Sparks Christopher, Steinberg Adam G, Toussaint Nigel D
Department of Nephrology, The Royal Melbourne Hospital, Melbourne, Victoria, Australia.
Department of Medicine (RMH), University of Melbourne, Melbourne, Victoria, Australia.
Nephrology (Carlton). 2025 Sep;30(9):e70118. doi: 10.1111/nep.70118.

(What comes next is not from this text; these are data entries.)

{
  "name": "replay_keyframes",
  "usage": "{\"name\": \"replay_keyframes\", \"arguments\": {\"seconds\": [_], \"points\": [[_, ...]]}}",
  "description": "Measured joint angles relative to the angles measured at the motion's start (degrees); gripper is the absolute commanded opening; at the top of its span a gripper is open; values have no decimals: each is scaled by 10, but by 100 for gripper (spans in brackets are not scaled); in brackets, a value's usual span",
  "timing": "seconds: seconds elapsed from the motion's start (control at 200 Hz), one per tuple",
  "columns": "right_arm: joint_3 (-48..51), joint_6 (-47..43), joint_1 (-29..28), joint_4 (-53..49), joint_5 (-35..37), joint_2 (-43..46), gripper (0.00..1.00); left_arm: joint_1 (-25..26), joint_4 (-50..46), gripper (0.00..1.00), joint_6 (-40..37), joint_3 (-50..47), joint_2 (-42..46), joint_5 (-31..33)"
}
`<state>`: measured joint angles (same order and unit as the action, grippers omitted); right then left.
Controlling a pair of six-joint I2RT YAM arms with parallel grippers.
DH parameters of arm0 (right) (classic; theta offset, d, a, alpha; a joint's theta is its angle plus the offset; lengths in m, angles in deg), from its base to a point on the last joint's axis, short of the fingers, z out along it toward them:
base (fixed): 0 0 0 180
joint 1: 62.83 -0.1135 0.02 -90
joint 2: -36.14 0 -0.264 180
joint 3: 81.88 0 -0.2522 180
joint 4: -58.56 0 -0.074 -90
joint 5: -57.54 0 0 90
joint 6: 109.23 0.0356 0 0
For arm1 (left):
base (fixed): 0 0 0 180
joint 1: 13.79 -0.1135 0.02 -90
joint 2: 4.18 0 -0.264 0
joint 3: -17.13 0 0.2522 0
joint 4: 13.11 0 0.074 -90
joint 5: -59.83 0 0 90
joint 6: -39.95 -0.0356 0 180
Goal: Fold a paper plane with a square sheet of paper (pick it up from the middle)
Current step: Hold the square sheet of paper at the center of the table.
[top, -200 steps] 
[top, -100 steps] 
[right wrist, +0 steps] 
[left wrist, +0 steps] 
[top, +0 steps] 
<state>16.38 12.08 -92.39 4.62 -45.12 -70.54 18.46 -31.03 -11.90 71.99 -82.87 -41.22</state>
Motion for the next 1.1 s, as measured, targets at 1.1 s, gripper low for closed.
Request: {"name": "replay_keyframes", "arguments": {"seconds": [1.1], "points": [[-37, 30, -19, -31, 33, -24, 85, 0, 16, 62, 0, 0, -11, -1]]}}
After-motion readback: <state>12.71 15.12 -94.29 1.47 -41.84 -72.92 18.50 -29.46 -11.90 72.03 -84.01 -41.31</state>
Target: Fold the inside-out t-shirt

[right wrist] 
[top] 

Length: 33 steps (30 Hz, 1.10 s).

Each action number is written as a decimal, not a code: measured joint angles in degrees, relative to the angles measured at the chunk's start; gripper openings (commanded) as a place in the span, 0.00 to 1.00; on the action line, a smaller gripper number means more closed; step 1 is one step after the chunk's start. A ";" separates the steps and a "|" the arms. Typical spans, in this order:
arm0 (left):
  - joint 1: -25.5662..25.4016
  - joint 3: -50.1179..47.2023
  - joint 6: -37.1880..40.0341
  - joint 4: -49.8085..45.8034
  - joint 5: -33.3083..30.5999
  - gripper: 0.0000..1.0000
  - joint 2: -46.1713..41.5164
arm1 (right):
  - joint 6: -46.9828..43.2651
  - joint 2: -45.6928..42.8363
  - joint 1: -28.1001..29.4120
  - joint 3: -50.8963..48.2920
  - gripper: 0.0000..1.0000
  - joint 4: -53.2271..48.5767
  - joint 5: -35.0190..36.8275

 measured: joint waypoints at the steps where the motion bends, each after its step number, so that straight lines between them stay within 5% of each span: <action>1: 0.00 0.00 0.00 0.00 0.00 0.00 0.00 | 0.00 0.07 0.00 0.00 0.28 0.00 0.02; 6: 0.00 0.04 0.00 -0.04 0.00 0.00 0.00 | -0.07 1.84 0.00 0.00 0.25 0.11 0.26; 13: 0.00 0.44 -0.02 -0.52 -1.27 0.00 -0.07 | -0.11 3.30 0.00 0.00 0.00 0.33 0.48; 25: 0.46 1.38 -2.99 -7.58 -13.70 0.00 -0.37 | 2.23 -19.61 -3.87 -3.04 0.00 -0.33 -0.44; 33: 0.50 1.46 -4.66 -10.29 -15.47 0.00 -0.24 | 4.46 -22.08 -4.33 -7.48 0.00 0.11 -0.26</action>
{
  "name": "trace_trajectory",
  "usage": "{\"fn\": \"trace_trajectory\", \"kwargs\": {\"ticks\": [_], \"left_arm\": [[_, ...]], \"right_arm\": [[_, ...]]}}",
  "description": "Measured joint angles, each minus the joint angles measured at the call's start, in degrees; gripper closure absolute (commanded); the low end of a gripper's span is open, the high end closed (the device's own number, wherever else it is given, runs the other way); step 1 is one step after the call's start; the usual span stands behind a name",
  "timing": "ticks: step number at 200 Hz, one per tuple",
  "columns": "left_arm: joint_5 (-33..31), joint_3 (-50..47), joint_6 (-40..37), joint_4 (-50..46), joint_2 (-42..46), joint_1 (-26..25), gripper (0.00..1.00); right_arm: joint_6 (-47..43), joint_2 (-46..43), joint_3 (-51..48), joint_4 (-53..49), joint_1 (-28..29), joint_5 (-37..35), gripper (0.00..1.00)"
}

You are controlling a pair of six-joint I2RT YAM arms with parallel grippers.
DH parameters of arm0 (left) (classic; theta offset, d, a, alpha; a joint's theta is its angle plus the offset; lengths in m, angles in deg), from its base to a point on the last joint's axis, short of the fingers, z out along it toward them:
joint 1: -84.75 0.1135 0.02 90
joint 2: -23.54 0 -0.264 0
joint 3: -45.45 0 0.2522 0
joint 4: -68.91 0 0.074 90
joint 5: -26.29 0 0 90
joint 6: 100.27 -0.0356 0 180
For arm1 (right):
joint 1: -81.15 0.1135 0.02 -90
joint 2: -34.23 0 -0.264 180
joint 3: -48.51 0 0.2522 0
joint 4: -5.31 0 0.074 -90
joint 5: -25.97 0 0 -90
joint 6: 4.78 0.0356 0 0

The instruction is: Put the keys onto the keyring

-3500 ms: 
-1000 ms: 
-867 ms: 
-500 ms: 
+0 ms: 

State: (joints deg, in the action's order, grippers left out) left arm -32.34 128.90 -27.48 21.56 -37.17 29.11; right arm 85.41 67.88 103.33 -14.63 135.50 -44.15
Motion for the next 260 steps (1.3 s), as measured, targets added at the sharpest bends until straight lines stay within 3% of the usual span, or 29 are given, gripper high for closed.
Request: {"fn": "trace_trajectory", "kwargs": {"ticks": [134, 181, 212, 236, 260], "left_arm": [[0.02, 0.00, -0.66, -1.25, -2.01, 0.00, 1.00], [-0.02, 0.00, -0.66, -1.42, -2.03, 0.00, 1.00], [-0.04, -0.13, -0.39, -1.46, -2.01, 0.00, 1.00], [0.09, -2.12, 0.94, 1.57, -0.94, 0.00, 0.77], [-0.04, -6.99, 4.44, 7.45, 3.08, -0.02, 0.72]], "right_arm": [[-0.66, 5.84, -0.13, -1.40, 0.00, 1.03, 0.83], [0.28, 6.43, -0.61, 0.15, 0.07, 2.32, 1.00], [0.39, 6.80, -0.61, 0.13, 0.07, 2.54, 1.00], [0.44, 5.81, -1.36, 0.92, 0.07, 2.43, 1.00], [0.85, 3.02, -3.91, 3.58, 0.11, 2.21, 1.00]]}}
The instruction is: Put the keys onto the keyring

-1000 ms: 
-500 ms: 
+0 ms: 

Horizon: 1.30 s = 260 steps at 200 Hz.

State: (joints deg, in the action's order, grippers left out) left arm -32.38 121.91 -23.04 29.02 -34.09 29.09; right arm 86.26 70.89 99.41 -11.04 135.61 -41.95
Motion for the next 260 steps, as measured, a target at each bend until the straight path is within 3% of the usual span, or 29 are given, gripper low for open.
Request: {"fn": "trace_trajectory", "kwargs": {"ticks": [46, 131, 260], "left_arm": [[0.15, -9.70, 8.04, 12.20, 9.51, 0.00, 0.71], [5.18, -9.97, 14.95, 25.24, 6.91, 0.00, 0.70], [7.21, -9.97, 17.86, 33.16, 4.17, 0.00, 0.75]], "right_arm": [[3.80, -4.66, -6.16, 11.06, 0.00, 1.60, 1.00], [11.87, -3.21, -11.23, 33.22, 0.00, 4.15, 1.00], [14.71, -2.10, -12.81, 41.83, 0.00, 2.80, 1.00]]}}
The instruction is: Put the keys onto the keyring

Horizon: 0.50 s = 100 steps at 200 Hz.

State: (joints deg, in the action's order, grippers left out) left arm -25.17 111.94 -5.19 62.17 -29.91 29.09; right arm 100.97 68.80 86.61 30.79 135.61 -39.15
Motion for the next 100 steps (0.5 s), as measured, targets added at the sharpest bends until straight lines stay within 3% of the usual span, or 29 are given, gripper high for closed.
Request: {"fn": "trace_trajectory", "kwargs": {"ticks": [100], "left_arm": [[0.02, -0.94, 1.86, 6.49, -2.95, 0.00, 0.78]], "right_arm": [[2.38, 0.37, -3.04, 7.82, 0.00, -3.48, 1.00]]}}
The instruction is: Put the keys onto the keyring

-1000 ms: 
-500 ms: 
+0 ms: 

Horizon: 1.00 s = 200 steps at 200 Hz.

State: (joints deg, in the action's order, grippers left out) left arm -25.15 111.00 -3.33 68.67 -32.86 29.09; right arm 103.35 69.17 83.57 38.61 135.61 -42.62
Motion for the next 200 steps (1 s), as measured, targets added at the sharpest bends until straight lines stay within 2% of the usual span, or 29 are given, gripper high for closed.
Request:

Chronic kidney disease (CKD) represents a significant and growing healthcare burden. As CKD is defined and staged using laboratory values, it can be readily identified and characterised via data points derived from the electronic health record (EHR). This narrative literature review describes various strategies that have been employed to develop such a CKD 'e-phenotype,' evaluating accuracy, fidelity, and practicality. Methods discussed include the use of International Classification of Diseases (ICD) codes, estimated glomerular filtration rate (eGFR) and proteinuria criteria, free-text analysis and natural language processing (NLP), and machine learning techniques. Considerable variability in algorithm performance and complexity exists, with the use of eGFR and proteinuria criteria likely constituting the most practical and reliable basis for a CKD e-phenotype. In addition, promising current and future applications of the CKD e-phenotype have been outlined, such as characterising the burden of CKD complications and comorbid disease, and use as a tool to encourage optimisation of CKD management with quality, guideline-directed care. Future directions and challenges may involve integration of risk stratification and clinical decision support systems, alongside applications across public health resourcing and clinical trial recruitment.
慢性肾脏病(CKD)是一个日益严重的重大医疗负担。由于CKD是根据实验室检查值来定义和分期的,所以可以通过电子健康记录(EHR)中的数据点轻松识别并描述其特征。这篇叙述性文献综述描述了用于开发这种CKD“电子表型”的各种策略,并评估了其准确性、保真度和实用性。讨论的方法包括使用国际疾病分类(ICD)编码、估计肾小球滤过率(eGFR)和蛋白尿标准、文本分析和自然语言处理(NLP)以及机器学习技术。算法性能和复杂性存在很大差异,使用eGFR和蛋白尿标准可能构成CKD电子表型最实用和可靠的基础。此外,还概述了CKD电子表型当前和未来有前景的应用,例如描述CKD并发症和合并症的负担,以及用作鼓励以高质量、遵循指南的护理优化CKD管理的工具。未来的方向和挑战可能包括风险分层和临床决策支持系统的整合,以及在公共卫生资源配置和临床试验招募中的应用。